Look at the objects around you: your computer, your phone, your water bottle, the books on your desk. Chances are, all of these things came from a factory.
Even if you don’t think about them often, factories make our modern world possible. Indeed, one might argue that factories created the modern world, sometimes in ways that are rarely discussed.
The factory has been an integral part of America for a long time. Consider the 1876 centennial exhibition in Philadelphia. It was a celebration of the American nation; its legacy, triumphs and greatness. And what was its centerpiece?
“It’s not the [founding] documents,” said Joshua Freeman, author of "Behemoth: A History of the Factory and the Making of the Modern World." “It’s not George Washington’s wooden teeth. It’s a steam engine. And President Grant comes and flips the switch, and the steam engine starts and powers all the factory equipment that’s there.”
Though the first factory was an English silk mill, built in 1721, the idea of the factory system spread quickly. First throughout England, then Europe, then to America. The reason?
“There are just enormous efficiencies associated with the factory, with the coordination of production, the scale of production and the application of external power to production,” Freeman said.
And these enormous efficiencies have sometimes impacted people’s lives in horrifying ways. Freeman notes that young children were often put to work in the crowded chaos of early factory floors. Sometimes orphans would be employed.
Much like labor conditions, environmental impacts often weren’t a priority for 18th and 19th century factory owners. (Freeman points out that smoke was seen as a sign of prosperity.)
These factories drove foreign policy, too. Europe's climate wasn't suitable for growing cotton, and England needed that raw material for its textile mills. Freeman believes that Europe’s hunger for cotton absolutely shaped the entire world order at the time, the transatlantic slave trade in particular.
“[It] was one of the great reasons for the spread of American slavery ... 90 percent of their cotton comes from America by the 1820s, 1830s. So there’s a huge amount of global transformation, and frankly, global misery, in the process of supplying factories with raw materials,” he said.
Beyond the motivations of other nations, American factories also changed the daily lives of workers. Henry Ford introduced the assembly line, as you probably learned in grade school, but that wasn’t the end of it. When he first launched the assembly line, workers absolutely hated it, according to Freeman.
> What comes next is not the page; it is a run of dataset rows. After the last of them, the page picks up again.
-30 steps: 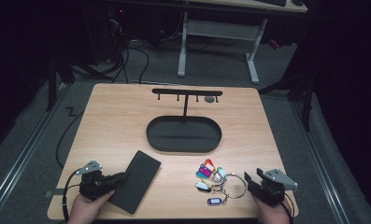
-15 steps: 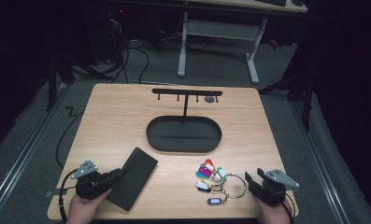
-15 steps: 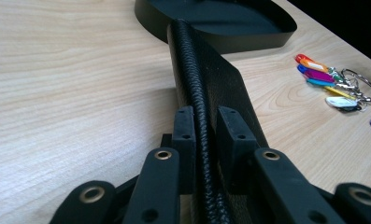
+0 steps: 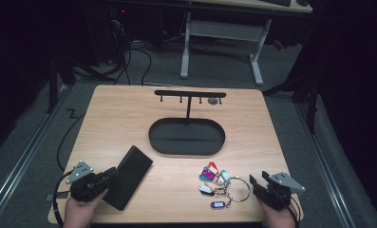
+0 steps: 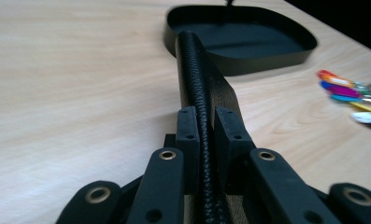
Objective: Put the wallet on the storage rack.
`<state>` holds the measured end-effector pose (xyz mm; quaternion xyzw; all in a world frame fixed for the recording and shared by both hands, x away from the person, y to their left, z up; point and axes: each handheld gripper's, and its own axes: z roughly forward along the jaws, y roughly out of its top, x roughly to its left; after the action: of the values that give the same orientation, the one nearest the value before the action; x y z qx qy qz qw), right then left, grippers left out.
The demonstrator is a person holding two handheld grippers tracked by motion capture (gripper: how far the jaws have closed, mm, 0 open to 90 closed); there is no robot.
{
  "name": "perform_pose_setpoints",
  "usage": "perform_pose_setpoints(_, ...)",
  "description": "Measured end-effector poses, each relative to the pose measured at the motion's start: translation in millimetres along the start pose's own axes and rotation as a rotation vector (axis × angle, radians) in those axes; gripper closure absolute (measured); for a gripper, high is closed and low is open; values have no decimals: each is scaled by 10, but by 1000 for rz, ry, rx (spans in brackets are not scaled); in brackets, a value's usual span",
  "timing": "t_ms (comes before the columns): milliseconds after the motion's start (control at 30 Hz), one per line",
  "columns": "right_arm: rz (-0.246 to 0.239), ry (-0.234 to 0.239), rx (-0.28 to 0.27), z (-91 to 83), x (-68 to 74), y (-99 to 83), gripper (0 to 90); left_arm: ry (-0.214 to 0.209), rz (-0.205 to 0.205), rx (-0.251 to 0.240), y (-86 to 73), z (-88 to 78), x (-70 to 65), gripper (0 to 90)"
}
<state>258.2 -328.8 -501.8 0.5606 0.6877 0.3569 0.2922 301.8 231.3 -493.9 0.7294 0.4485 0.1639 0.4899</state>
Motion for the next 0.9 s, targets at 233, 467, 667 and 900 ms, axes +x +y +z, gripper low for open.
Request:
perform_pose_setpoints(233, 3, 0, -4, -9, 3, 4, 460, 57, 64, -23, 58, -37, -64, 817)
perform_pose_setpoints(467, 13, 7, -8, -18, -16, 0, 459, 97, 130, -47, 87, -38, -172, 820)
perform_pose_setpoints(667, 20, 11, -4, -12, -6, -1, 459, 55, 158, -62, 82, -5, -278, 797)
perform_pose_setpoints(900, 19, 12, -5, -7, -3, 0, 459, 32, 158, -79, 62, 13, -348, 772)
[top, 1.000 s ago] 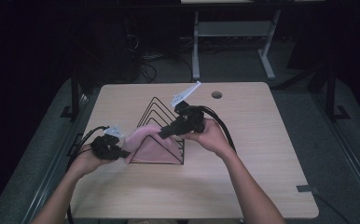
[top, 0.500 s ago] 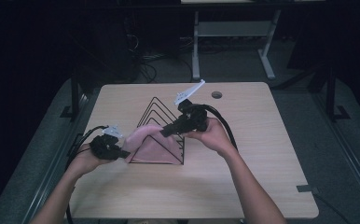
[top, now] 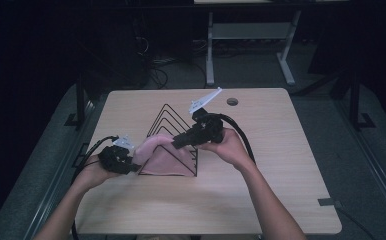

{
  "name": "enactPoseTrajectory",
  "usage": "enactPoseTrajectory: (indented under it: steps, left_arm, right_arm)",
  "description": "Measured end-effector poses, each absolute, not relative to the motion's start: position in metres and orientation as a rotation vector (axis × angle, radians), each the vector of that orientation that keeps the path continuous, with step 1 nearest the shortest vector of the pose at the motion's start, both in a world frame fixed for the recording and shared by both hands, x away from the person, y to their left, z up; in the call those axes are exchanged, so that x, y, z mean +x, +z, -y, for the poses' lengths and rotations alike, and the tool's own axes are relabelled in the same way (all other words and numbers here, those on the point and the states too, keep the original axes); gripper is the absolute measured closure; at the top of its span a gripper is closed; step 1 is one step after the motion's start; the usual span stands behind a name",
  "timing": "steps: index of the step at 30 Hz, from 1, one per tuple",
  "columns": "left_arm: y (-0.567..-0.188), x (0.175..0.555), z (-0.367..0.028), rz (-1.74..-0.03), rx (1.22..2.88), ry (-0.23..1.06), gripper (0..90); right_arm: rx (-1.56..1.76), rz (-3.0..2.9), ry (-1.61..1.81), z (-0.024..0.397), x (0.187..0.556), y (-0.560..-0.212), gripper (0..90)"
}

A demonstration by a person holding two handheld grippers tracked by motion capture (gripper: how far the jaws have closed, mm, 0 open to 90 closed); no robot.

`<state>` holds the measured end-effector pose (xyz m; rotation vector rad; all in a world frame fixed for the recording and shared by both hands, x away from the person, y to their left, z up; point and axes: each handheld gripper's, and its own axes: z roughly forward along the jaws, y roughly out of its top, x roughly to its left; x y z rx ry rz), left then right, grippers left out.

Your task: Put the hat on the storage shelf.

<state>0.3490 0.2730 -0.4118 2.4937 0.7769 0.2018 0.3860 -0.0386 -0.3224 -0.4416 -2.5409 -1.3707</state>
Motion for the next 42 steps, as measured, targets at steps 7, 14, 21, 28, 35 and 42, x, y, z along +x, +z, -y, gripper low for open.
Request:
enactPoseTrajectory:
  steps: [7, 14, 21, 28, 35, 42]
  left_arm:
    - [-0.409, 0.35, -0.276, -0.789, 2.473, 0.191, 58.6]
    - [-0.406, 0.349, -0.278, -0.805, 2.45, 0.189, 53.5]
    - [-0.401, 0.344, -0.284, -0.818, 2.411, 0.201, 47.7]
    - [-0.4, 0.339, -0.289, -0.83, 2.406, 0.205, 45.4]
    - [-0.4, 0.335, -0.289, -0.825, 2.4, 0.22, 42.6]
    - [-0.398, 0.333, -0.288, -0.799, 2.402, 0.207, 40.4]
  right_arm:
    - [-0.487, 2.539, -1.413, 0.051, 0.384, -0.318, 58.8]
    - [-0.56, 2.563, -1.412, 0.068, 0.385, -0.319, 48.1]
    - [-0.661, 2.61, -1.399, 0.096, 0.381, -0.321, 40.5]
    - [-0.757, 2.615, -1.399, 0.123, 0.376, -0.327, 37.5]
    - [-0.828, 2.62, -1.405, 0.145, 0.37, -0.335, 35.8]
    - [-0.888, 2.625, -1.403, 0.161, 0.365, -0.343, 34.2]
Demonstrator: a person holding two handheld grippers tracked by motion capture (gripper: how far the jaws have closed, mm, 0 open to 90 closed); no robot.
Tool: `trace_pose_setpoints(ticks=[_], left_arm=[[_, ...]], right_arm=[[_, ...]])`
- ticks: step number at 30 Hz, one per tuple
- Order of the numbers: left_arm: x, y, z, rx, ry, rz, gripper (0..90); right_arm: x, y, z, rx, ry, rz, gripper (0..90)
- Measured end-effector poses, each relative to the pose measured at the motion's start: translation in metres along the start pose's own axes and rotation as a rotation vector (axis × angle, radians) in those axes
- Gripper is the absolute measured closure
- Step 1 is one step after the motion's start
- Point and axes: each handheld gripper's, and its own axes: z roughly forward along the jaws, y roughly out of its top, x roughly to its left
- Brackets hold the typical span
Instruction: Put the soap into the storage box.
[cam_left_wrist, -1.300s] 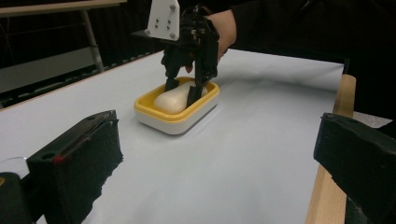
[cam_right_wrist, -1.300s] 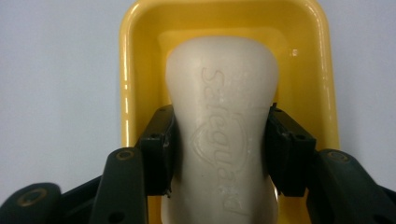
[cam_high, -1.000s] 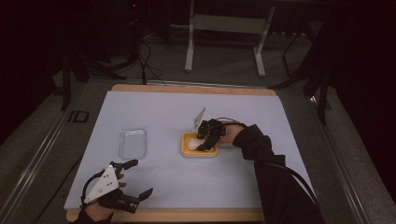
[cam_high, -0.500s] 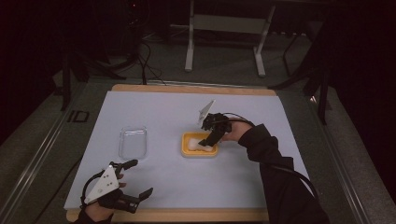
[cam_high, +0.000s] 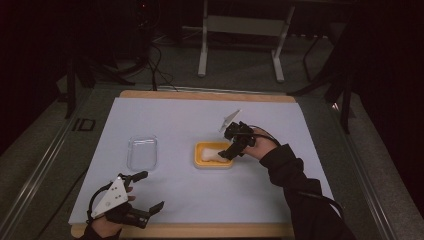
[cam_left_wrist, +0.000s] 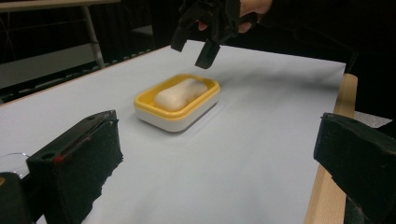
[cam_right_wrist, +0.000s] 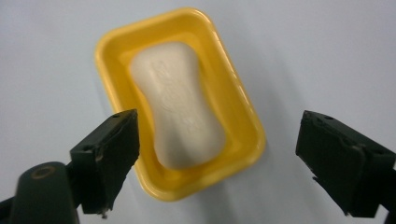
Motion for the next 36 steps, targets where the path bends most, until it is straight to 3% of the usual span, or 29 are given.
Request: trace_pose_setpoints(ticks=[5, 11, 17, 23, 32, 36], left_arm=[[0.0, 0.0, 0.0, 0.001, -0.001, -0.002, 1.1], [0.0, 0.0, 0.0, 0.002, 0.0, -0.001, 1.1], [0.0, 0.0, 0.0, 0.006, 0.001, -0.001, 1.1], [0.0, 0.0, 0.0, 0.009, 0.002, -0.004, 1.1], [0.0, 0.0, 0.0, 0.012, 0.005, -0.004, 1.1], [0.0, 0.0, 0.0, 0.015, 0.004, -0.004, 1.1]], right_arm=[[0.002, -0.014, -0.001, -0.015, -0.069, 0.109, 13.5], [0.005, -0.033, -0.012, -0.087, -0.125, 0.213, 13.6], [0.01, -0.052, -0.023, -0.139, -0.142, 0.323, 13.9], [0.024, -0.068, -0.031, -0.187, -0.211, 0.347, 13.6], [0.042, -0.096, -0.037, -0.21, -0.228, 0.379, 13.7], [0.05, -0.11, -0.041, -0.213, -0.233, 0.416, 13.8]])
Turnover was so high that Ford had to hire four times the number of laborers the assembly line actually needed. His solution was to increase wages, and make that wage increase contingent on workers adopting “good habits.” These included not drinking, not being wasteful, and not “living in sin.” He also created a “Sociological Department” that would send delegates to people’s homes and make sure they were practicing those habits. In a sense, Freeman says, Ford didn’t just create “a new assembly line, but a new social system to accompany it.”
But this social system didn’t stay in place. It evolved, and was shaped by workers themselves, especially workers in unions. Freeman points out that consolidation in factories actually gave workers power, since they were able to stop work and go on strike. (Think of Norma Rae, as a cinematic example.)
“You could argue [that] this golden age of America that people are often very nostalgic for — from the end of the second World War up to the late 1970s — in part, rested on the combination of the large factory and unionization,” Freeman said.
This golden age may have ended, and many manufacturing jobs may have left the U.S., but factories still shape our world.
“The largest factories in human history exist right now,” Freeman said. “They’re making things like your sneakers and your cellphone. And some of these factories have 200 or 300,000 workers in a single factory complex. They’re absolutely mind-boggling.”